Nevertheless, what were regrettable but tolerable shortcomings in a relatively
benign international environment in the past, have now become dangerous
deficiencies in a rapidly changing multipolar world of intensifying great
power rivalry. The concept of strategic sovereignty is closely related to all the
four above-mentioned challenges, while it is not identical to any of them.
New dynamics in the EU’s external and internal environment seem to
accelerate the emergence of a new foreign policy attitude, or even a new
foreign policy paradigm in the Union. As observed by Daniel Fiott,
strategic sovereignty is increasingly being held up as the ideal against which EU
international action should be measured. Perfection in economic and strategic
matters does not exist. It is, nonetheless, curious that an ill-defined and contested
concept such as strategic sovereignty is increasingly becoming the basis on which the
EUs political actions are promoted, questioned or even belittled. (Fiott 2021c, 12)
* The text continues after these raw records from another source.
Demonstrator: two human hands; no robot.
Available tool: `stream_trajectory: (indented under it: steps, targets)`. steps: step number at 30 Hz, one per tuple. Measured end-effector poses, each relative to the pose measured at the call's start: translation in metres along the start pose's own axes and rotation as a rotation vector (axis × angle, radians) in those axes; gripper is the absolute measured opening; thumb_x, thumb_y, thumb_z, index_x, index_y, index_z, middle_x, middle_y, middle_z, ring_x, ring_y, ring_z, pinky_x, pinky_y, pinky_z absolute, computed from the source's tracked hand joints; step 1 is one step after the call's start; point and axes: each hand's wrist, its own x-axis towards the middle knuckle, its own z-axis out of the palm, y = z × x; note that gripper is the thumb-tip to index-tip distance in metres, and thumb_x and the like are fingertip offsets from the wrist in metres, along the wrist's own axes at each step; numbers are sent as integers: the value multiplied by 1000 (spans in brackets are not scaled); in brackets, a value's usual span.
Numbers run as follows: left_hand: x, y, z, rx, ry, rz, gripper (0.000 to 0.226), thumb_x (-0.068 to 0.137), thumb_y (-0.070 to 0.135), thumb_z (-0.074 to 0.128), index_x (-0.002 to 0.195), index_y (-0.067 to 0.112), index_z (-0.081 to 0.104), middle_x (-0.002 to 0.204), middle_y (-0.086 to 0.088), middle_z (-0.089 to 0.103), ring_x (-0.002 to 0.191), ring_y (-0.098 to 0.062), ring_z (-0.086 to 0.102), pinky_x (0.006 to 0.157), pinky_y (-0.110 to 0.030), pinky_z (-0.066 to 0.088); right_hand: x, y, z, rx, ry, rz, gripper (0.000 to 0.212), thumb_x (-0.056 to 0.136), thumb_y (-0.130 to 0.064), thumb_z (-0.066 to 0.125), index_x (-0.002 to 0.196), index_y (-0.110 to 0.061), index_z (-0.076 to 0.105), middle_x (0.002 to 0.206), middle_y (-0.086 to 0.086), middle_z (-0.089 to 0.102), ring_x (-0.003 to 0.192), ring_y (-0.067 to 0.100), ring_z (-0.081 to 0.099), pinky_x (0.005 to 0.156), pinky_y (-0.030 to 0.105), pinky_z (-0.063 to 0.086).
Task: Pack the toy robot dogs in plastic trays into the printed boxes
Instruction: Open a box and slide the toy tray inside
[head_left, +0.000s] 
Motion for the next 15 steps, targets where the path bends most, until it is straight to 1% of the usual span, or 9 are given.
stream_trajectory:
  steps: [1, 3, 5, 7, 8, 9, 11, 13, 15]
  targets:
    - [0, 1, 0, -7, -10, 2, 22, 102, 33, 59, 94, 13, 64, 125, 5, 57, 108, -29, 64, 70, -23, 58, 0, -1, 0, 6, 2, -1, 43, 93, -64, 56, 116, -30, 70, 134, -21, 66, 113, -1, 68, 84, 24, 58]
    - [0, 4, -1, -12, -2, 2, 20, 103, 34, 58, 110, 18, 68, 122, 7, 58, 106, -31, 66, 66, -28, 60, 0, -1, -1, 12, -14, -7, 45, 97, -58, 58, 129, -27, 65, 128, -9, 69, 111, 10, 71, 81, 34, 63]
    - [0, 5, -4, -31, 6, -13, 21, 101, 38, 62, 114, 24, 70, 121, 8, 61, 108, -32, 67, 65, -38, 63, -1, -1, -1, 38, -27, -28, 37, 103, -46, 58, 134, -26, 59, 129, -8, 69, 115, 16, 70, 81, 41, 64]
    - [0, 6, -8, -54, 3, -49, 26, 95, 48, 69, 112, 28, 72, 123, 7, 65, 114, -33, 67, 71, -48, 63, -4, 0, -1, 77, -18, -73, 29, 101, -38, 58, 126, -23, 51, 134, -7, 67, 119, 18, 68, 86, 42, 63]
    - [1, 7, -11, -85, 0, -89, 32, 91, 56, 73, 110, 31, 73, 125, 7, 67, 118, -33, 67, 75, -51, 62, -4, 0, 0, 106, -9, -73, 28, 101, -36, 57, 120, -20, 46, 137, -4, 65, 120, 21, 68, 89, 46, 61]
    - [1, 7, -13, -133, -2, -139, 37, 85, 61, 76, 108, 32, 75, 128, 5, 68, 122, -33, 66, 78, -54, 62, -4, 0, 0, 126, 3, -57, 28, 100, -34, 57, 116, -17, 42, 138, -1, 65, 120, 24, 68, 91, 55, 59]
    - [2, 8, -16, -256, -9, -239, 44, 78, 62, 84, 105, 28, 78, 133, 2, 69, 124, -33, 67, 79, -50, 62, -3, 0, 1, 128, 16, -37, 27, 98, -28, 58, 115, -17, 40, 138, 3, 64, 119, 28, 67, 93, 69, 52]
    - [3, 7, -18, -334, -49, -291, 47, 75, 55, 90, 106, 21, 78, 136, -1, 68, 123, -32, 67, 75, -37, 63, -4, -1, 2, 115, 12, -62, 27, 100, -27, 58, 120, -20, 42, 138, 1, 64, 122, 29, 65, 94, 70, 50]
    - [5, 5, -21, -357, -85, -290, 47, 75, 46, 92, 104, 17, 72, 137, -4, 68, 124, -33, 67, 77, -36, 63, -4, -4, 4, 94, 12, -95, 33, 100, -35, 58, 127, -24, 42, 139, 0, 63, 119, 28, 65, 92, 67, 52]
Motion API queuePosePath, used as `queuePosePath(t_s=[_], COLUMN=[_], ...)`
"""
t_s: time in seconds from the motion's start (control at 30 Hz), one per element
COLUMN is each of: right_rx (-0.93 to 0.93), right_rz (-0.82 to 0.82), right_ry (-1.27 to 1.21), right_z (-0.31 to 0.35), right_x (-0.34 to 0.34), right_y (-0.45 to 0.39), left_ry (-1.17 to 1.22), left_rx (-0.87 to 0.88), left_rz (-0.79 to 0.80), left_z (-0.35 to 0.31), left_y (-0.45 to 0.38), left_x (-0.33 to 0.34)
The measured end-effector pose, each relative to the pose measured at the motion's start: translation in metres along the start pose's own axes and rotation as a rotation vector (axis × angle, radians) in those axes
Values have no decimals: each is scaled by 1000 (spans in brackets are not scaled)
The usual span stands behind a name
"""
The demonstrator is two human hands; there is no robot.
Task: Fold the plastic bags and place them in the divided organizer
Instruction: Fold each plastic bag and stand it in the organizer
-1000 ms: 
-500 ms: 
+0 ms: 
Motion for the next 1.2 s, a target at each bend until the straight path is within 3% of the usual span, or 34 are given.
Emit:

The Union's weakening power of attraction and self-confidence in the world
on the one hand, and its parallel ambitions to achieve strategic sovereignty
on the other, may be perceived as paradoxical developments contradicting
each other. In fact, they are strongly intertwined, with the second rooted
in the first as a response to a decades-long identity crisis of the EU on the
international scene. This identity crisis is becoming more pronounced in “an
increasingly hostile world that is largely uninterested in European values and
interests” (Fiott 2021c, 5).
The desire for European strategic sovereignty can be traced back to several
fear factors. One is the shaking world order, threatening the Union of becoming
irrelevant, at best, or a field of geopolitical competition (Franke and Varma
2019, 3), as a “playground for global powers” (EPRS 2020, I), at worst. Or, put
a different way, the “fear that the EU is being shaped by geopolitical forces
rather than shaping them” (Fiott 2021d, 38). This is mirrored in Ursula von
der Leyen’s ‘geopolitical Commission, or the repeated calls for the EU “to
learn to speak the language of power” by High Representative Josep Borrell
(see e.g. Borrell 2021, 13), who also portrays European strategic sovereignty
as an existential matter, a “process of political survival” for the Union in an
increasingly transactional world (Borrell 2020).